"Solution Folders are an organizational tool in Solution Explorer; corresponding Windows folders are not created. Microsoft recommends that you organize your projects on disk in the same way that you organize them in the solution. But that is your call :) "
Since I discovered solution folders a few months ago I have been using them intensively.
One of the ways I use them however would conflict with the above advice (and I am therefore happy it is just advice, not enforced).
Before I explain, let my emphasize that it is very well possible (and useful, IMHO) that a project can be placed in multiple solutions - right-click on a solution or solution folder and choose "Add|Existing project".
I tend to have multiple solutions (all in the same directory) that wrap different subsets of the projects - one big solution wrapping all projects, and then some smaller solutions that only wrap a subset of related projects from that "master solution".

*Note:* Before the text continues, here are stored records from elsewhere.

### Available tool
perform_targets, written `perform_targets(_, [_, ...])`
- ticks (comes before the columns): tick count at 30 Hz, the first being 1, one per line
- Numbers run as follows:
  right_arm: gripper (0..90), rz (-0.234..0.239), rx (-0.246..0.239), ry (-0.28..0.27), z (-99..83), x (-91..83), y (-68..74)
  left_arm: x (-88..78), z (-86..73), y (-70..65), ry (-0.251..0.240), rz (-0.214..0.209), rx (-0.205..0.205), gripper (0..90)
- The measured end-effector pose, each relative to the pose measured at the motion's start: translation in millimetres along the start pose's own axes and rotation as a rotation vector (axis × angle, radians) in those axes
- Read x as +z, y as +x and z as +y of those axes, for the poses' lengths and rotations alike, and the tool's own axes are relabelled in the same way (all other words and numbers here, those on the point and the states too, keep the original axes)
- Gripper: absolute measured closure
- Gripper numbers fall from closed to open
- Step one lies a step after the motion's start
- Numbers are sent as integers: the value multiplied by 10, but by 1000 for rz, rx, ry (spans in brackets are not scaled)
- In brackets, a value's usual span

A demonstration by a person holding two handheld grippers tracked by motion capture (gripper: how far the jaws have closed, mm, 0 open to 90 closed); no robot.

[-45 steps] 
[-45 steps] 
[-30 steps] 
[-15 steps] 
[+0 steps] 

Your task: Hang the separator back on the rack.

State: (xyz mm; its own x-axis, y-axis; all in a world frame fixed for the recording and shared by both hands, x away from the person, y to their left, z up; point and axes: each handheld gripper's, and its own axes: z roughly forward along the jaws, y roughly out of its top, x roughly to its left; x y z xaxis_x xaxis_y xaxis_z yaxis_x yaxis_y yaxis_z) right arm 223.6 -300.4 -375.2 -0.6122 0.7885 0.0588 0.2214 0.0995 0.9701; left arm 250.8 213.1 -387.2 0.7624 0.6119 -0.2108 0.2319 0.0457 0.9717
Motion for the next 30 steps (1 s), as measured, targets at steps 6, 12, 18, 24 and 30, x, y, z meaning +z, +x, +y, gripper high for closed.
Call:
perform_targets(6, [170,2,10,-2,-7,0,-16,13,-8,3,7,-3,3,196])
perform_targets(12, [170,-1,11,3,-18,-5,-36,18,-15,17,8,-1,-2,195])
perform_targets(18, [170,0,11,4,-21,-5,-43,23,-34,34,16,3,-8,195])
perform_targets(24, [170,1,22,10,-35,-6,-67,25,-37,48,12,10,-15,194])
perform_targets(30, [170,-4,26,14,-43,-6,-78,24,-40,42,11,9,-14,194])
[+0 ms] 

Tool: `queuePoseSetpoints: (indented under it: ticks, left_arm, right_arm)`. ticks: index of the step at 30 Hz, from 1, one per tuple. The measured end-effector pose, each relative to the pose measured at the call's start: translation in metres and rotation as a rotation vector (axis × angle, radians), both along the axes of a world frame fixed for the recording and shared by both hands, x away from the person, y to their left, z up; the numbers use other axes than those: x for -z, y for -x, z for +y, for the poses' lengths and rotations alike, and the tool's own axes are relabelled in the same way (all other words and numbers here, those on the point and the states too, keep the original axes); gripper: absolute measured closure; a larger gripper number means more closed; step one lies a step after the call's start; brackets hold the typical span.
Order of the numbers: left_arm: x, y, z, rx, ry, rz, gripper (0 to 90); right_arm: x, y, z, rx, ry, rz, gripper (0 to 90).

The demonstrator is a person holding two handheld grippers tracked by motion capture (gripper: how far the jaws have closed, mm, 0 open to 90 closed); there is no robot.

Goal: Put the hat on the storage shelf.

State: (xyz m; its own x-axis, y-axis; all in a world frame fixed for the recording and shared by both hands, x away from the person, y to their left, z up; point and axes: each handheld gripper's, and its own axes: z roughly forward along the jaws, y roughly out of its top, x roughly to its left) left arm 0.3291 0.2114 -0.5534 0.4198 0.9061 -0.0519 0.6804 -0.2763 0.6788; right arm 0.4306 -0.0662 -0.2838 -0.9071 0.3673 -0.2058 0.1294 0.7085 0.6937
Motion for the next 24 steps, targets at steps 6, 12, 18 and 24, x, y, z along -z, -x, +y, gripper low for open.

The point here is: the way I structure those projects in solution folders tends to be different in different solutions. For instance in a solution whose main purpose is to develop some utility library, that utility library would be at the root, outside any solution folders (and some test related projects for that library would be in the same solution but in a 'tests' solution folder). In contrast, another solution that *uses* that same library would also contain that library project (but not the tests), but in a solution folder named 'libraries'. And the "master solution" would contain that same library project, but in a solution folder named after that library.
If solution folder names were tied to physical disk folders this would not be possible.